兄のキスに、私はまだ応えたことがない。やり方がわからないし、私から兄にキスをしたこともない。

ただ、兄の好意に甘んじる。私も、兄が好きなんだろう。自分からは兄のように「好き」も「愛してる」も言えないから、キスをしてもらっているのだ。

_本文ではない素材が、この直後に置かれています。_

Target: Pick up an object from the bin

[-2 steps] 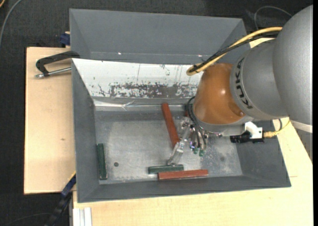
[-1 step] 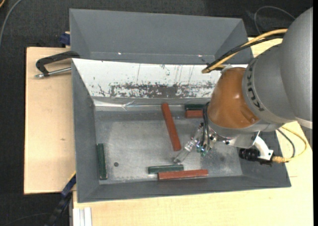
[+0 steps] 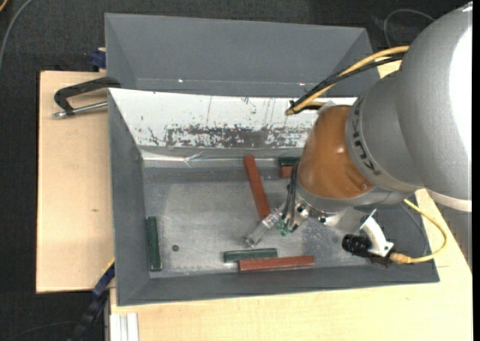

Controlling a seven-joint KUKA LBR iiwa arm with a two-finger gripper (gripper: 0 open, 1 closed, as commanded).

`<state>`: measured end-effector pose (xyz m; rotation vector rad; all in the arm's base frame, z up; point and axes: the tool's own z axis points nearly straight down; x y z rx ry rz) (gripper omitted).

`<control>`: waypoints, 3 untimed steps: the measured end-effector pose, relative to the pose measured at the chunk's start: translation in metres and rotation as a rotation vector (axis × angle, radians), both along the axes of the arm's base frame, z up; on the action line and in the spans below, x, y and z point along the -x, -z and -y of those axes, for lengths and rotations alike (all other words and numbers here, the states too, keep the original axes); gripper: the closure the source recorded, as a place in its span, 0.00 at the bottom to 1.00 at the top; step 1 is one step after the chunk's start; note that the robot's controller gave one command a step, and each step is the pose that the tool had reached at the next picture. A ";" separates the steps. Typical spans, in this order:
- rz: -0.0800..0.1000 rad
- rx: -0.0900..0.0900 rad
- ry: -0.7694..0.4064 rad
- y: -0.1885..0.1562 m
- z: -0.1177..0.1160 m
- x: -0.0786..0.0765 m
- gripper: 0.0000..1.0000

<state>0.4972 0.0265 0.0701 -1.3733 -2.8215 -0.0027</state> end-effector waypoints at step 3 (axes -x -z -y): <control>0.003 0.003 0.297 0.000 -0.005 -0.027 1.00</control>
Offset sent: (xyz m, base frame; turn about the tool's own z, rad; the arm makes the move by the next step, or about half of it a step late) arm 0.0007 -0.0014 -0.0001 0.1030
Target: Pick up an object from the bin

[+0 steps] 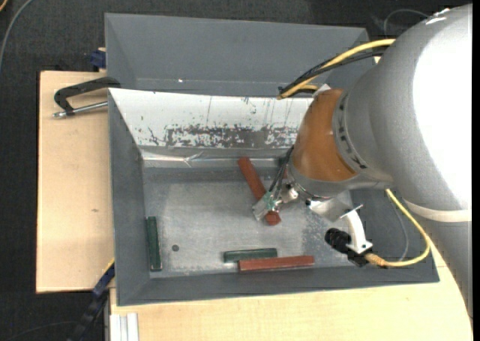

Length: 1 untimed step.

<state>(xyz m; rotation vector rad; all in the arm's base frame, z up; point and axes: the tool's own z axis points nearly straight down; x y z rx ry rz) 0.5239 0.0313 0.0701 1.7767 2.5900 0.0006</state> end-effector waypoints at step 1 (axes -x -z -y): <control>-0.001 0.000 0.000 0.000 0.000 0.000 0.00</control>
Offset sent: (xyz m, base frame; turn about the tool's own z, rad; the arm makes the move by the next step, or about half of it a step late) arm 0.0000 0.0000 0.0000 0.0000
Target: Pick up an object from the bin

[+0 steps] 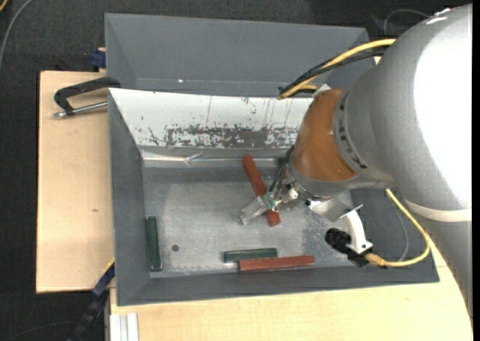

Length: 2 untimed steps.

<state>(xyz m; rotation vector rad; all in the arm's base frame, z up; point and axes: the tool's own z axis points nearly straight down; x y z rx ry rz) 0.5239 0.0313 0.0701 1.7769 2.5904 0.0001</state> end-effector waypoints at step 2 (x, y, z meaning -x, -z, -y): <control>-0.001 0.000 0.302 0.000 0.004 -0.034 1.00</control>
Offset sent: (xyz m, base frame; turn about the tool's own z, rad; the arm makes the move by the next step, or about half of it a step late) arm 0.0340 -0.0047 -0.0001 0.3053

私は天使だった。今は翼もなく、飛ぶこともできないのに籠へ入れられている。けれど、思った以上に籠の中は居心地がいいのだった。

唇が痺れて、感覚がなくなってしまうほどに。

「ねえお兄ちゃん」

いつの間にか少し酸欠になっていたらしい。視界がぼやける。呼吸が落ち着かない。私は、兄の頭を抱え込むように寄りかかり、しがみついていた。兄の手が、私の腰を緩く抱いている。微睡んでしまいそうだ。

ワックスをつけたことがないと言う兄の黒髪は、柔らかくなめらかな指通りだった。私はこの髪が、いやこの髪も好きだ。

兄はなんでも答えてくれる。私を天使からただの女の子に変えてしまう人なのだから、なんでも。

兄の肩にあごを乗せながら、囁いてみる。

「好きって、どういうことかな。好きの意味って、なんなのかな」

答えは、今じゃなくてもいい。

やっぱり、兄の髪の指通りは、とてもよかった。